* Description of the task
Taking the line that contains "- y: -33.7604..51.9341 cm" as the start and the last line of the data as the end, repeat exactly every line in that span, but no pictures.

* Data listing
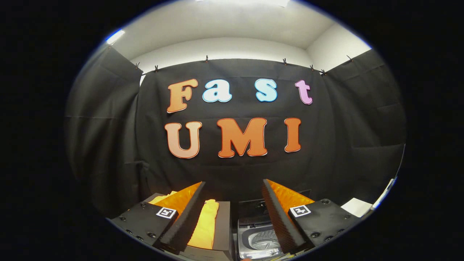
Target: Put the clothes into the washing machine and then close the washing machine lid.
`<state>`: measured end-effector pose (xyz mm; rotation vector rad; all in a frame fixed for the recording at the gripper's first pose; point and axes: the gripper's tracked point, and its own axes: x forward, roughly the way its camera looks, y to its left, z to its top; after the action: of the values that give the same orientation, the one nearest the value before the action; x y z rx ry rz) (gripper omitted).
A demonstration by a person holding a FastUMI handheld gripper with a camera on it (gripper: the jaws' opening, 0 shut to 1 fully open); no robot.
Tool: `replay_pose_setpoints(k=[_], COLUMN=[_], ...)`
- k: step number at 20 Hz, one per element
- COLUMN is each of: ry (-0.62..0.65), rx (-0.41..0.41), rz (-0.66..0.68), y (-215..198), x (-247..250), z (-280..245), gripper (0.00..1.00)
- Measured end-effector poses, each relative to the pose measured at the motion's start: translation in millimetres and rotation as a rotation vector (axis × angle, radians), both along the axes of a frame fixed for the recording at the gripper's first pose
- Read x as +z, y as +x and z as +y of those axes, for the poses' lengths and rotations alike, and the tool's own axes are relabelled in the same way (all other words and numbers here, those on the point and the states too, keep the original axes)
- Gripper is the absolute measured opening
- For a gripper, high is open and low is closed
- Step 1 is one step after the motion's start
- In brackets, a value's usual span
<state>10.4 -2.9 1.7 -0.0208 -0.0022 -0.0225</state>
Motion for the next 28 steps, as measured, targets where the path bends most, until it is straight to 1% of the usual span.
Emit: replay_pose_setpoints(k=[10, 14, 20, 24, 28], ry=[-0.006, -0.015, -0.012, 0.004, 0.015], rx=[-0.006, 0.005, 0.085, 0.139, 0.158], rz=[0.006, 0.014, 0.067, 0.124, 0.208], y=[5, 13, 46, 73, 102], x=[0, -1, -21, -50, -91], z=[1, 14, 80, 129, 163], gripper=[0.98, 0.98, 0.98, 0.98, 0.98])
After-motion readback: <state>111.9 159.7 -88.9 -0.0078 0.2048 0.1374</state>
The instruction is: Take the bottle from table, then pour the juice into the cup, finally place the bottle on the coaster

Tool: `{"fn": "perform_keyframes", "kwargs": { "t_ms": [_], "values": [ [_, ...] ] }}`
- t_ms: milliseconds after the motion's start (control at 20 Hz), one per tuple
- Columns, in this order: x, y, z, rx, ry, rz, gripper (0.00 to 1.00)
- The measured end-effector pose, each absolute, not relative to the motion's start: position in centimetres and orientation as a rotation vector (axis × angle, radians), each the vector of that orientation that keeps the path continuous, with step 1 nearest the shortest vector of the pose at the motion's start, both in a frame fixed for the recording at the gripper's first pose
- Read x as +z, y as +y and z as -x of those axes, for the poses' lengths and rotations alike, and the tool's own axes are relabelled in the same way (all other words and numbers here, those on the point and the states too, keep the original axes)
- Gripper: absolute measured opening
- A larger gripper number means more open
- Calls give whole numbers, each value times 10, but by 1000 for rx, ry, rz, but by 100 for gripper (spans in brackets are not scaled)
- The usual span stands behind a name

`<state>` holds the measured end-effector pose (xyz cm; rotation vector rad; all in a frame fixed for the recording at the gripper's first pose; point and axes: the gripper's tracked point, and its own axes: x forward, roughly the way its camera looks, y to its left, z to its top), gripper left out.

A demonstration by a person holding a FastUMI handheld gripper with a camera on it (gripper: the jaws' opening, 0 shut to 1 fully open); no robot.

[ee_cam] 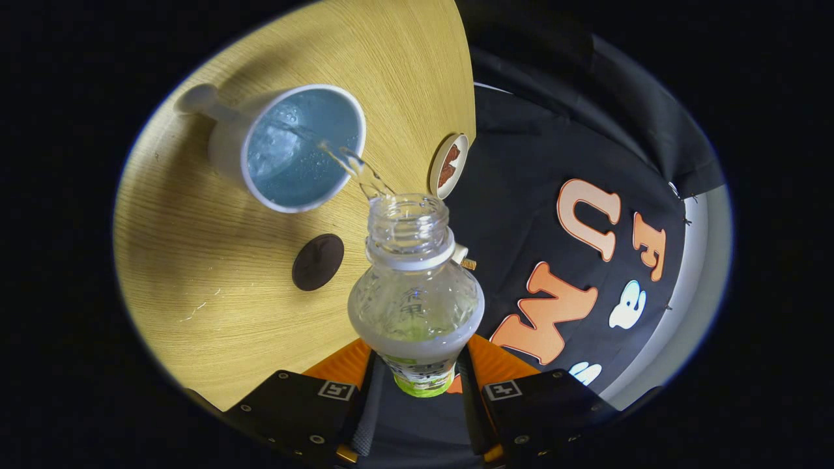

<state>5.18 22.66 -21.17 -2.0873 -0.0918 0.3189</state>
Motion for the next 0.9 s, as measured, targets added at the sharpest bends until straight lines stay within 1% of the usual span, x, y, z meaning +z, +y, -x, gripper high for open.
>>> {"fn": "perform_keyframes", "kwargs": {
  "t_ms": [900],
  "values": [
    [-201,236,-52,323,-132,2169,57]
  ]
}}
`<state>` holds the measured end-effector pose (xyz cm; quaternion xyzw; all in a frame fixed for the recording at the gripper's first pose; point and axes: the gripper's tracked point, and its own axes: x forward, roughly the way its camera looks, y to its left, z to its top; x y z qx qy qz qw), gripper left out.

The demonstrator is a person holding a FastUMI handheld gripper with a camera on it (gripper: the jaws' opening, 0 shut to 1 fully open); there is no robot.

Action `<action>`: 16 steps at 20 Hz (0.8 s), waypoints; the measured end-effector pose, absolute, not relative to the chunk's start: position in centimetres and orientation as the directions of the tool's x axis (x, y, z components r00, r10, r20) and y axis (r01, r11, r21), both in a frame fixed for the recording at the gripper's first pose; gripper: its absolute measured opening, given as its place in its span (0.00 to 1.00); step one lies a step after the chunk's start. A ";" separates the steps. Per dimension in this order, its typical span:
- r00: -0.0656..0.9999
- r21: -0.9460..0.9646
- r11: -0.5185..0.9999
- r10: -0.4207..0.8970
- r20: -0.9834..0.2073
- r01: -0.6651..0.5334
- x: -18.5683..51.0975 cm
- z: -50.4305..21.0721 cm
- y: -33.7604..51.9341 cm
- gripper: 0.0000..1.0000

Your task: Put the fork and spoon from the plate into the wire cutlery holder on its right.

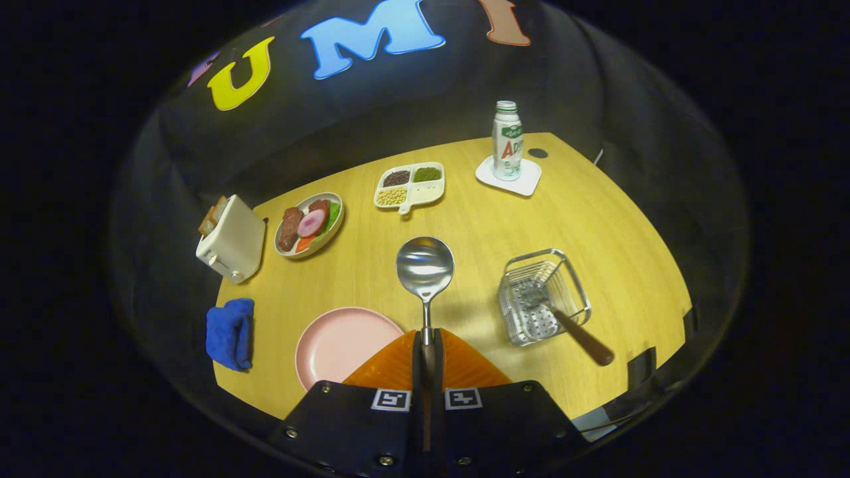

* Answer for the task
- y: -33.7604..51.9341 cm
- gripper: 0.0000..1.0000

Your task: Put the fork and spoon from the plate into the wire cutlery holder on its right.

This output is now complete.